Diálogos interceptados por autoridades federais trouxeram à tona um plano alarmante orquestrado pelo empresário Daniel Vorcaro. O alvo da trama era o renomado jornalista Lauro Jardim. De acordo com os documentos da investigação, o banqueiro planejou desde agressões físicas brutais até uma sofisticada invasão aos dispositivos eletrônicos do comunicador.
Ameaças de Violência Física e Invasão Digital
O conteúdo das conversas revela o nível de periculosidade da operação. Em trocas de mensagens com um comparsa identificado pelo codinome “Sicário”, Vorcaro expressou o desejo de simular um assalto para espancar o jornalista, mencionando explicitamente a intenção de quebrar os dentes da vítima.
Paralelamente à ameaça à integridade física, o esquema focou na espionagem. O mandante exigiu que os aparelhos do colunista fossem hackeados. Para cumprir a ordem, Sicário acionou uma célula criminosa especializada em tecnologia apelidada de “Os Meninos”. A estratégia desenhada pelo grupo envolvia uma engenharia social engenhosa: eles entrariam em contato com o alvo por meio de um aplicativo de mensagens, fingindo ser repórteres interessados em marcar uma reunião. Durante a falsa entrevista, um link malicioso seria enviado para comprometer os dados do profissional. Felizmente, a ação cibernética não chegou a ser executada.

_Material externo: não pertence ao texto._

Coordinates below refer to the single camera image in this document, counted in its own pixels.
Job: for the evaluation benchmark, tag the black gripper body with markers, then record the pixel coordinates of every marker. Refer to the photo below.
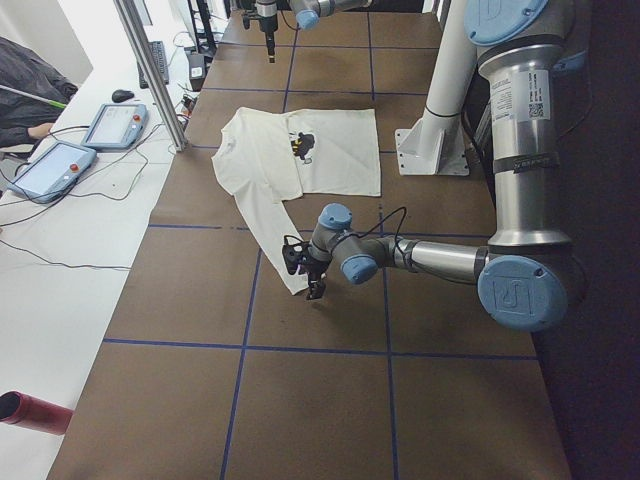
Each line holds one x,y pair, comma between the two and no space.
263,23
314,270

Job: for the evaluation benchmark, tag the cream long-sleeve cat shirt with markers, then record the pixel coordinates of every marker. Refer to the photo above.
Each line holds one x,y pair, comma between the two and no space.
267,159

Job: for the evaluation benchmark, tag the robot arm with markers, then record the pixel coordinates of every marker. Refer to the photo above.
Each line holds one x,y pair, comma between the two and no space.
307,14
526,276

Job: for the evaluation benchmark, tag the seated person dark clothes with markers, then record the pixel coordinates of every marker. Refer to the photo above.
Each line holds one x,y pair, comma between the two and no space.
28,83

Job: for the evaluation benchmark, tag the black power adapter box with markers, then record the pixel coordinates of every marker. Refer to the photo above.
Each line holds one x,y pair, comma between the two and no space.
197,70

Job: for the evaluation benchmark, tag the black keyboard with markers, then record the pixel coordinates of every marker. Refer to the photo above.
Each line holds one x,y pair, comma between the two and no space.
160,61

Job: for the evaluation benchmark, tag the black computer mouse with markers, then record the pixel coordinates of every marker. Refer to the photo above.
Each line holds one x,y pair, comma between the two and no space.
121,95

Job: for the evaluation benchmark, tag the far blue teach pendant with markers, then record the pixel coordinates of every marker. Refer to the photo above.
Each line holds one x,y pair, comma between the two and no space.
116,126

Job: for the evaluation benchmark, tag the blue teach pendant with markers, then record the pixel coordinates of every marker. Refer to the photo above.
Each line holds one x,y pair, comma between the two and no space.
116,126
53,173

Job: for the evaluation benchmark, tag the near blue teach pendant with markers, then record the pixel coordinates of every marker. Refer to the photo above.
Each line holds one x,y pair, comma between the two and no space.
53,173

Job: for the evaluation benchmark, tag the red cylinder tube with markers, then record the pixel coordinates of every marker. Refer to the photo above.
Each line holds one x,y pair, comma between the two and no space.
25,411

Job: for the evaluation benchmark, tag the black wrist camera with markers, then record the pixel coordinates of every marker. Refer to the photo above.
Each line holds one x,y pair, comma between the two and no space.
293,251
248,17

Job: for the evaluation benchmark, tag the aluminium frame post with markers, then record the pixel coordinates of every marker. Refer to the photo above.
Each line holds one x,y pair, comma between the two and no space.
138,40

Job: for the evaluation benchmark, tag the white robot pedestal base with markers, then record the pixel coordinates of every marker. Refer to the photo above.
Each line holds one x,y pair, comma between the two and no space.
435,144

O Peso das Provas e a Prisão do Banqueiro
O planejamento desses crimes contra a imprensa e a integridade do colunista serviu como um dos pilares para que a Justiça determinasse a prisão de Vorcaro no mês de março. As apurações da Polícia Federal demonstraram que o suspeito mantinha sob seu comando uma estrutura criminosa altamente organizada e com ampla capacidade técnica.
Falsificação de Documentos Oficiais
A atuação da quadrilha virtual ia além das perseguições. As investigações apontam que o mesmo grupo hacker foi responsável por fabricar um ofício falso em nome do Ministério Público do Ceará. O objetivo dessa fraude era pressionar uma plataforma de rede social a remover uma conta falsa que utilizava o nome da noiva do empresário. A tática de falsidade ideológica obteve sucesso, resultando na exclusão do perfil no dia seguinte ao envio do falso documento.
O Destino dos Hackers Envolvidos
A estrutura tecnológica ilícita era mantida a peso de ouro. O líder desse setor cibernético, um jovem de 23 anos chamado David Henrique Alves, recebia honorários de 35 mil reais por mês para coordenar as operações. Ele é considerado foragido da Justiça desde a última quinta-feira.
Por outro lado, o cerco internacional funcionou para outro membro da organização. O hacker Victor Sedlmaier foi localizado e detido na cidade de Dubai, nos Emirados Árabes Unidos, graças a uma operação conjunta que envolveu agentes da Interpol. As autoridades agora trabalham para desarticular por completo os remanescentes dessa rede de crimes digitais.